**Assignment**
Locate, in the data below, the line that contains "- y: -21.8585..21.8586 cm" and the line that contains "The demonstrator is"; reproduce exactly those two lines and every line between them, nothing more.

**Collected material**

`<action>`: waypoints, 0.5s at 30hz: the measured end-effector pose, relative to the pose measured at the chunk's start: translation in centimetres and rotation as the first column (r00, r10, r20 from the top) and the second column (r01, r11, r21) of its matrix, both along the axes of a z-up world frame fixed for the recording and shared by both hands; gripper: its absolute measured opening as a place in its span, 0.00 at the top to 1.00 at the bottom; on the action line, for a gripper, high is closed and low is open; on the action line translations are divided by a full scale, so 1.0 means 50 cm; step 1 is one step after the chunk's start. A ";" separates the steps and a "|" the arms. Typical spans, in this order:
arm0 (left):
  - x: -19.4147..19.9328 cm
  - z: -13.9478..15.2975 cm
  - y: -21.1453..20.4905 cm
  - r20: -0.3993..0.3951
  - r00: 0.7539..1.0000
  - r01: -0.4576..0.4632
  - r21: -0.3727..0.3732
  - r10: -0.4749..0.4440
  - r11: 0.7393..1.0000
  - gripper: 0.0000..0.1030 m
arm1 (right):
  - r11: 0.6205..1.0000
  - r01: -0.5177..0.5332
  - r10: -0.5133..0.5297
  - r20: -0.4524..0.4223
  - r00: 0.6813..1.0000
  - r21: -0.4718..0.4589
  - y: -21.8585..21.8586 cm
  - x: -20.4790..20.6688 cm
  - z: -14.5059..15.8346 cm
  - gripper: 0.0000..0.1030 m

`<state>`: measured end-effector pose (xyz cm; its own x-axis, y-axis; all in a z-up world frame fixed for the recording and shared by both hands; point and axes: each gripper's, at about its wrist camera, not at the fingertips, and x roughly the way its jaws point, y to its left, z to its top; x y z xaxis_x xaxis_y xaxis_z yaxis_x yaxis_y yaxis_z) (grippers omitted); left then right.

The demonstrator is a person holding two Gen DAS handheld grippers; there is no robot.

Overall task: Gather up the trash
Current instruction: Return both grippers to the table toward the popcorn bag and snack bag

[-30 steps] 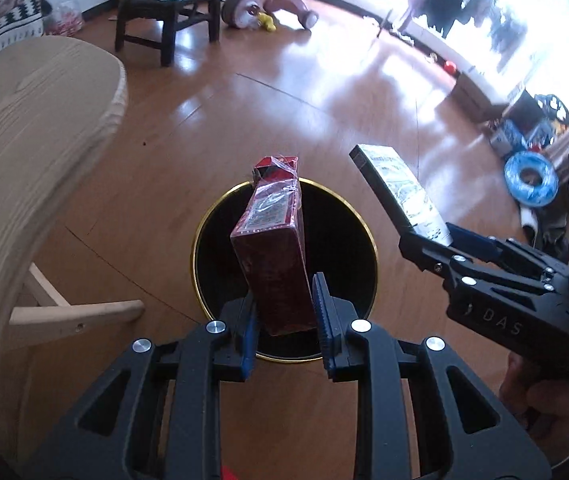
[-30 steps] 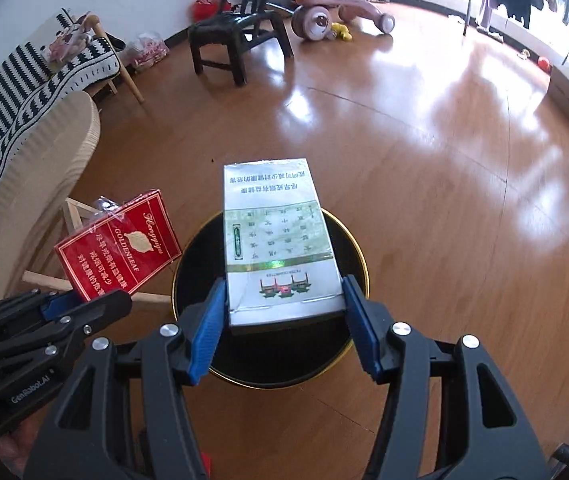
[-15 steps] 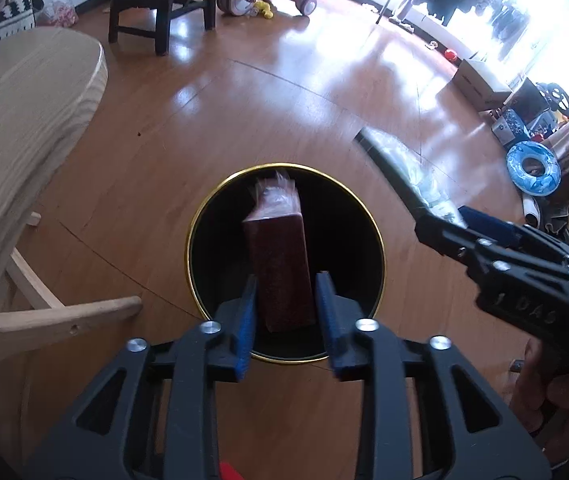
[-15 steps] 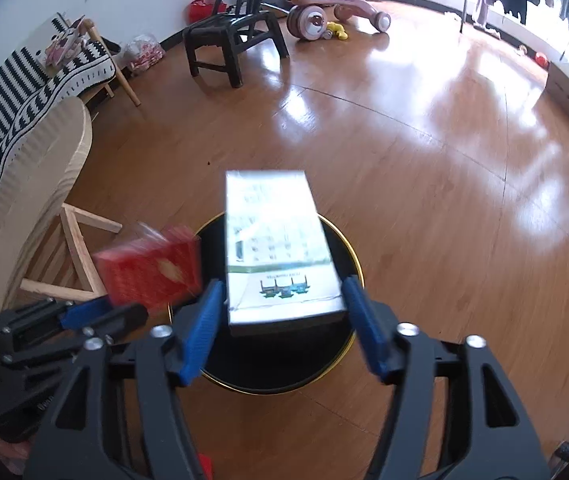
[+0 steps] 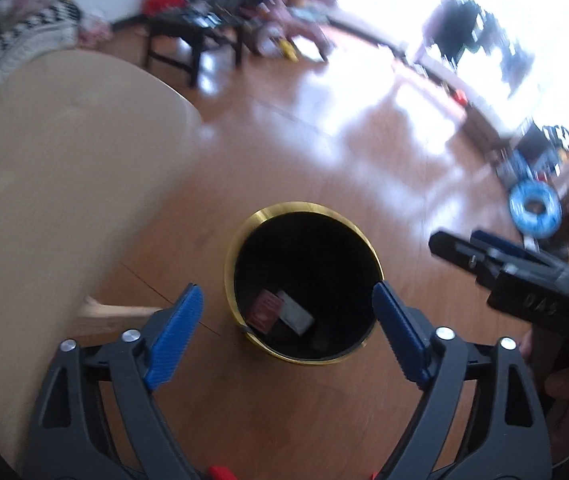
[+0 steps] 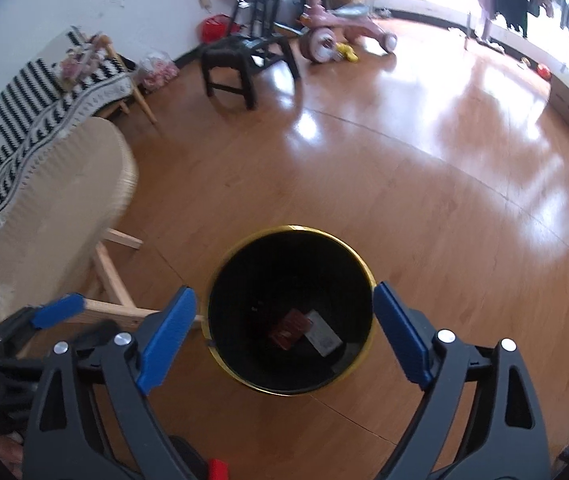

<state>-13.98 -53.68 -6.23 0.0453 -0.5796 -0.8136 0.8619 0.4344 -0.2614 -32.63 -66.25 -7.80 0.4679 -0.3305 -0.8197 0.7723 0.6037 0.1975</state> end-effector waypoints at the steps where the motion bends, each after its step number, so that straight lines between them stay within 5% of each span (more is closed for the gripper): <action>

**Written answer**
  - y: -21.8585..21.8586 cm
  - x: -20.4790..20.6688 cm
  - z: -14.5059..15.8346 cm
  - gripper: 0.0000..0.1030 m

`<state>`: measured end-effector pose (xyz cm; its own x-axis, y-axis; all in a z-up world frame fixed for the recording and shared by both hands; point and axes: each gripper's, at about its wrist camera, not at the fingertips, and x roughly the way its jaws point, y to its left, z to its top; x y z xaxis_x xaxis_y xaxis_z yaxis_x yaxis_y yaxis_z) (grippers omitted); left then right.

The demonstrator is a person holding two Gen DAS handheld grippers; there is no robot.

Nothing more is required for this exercise.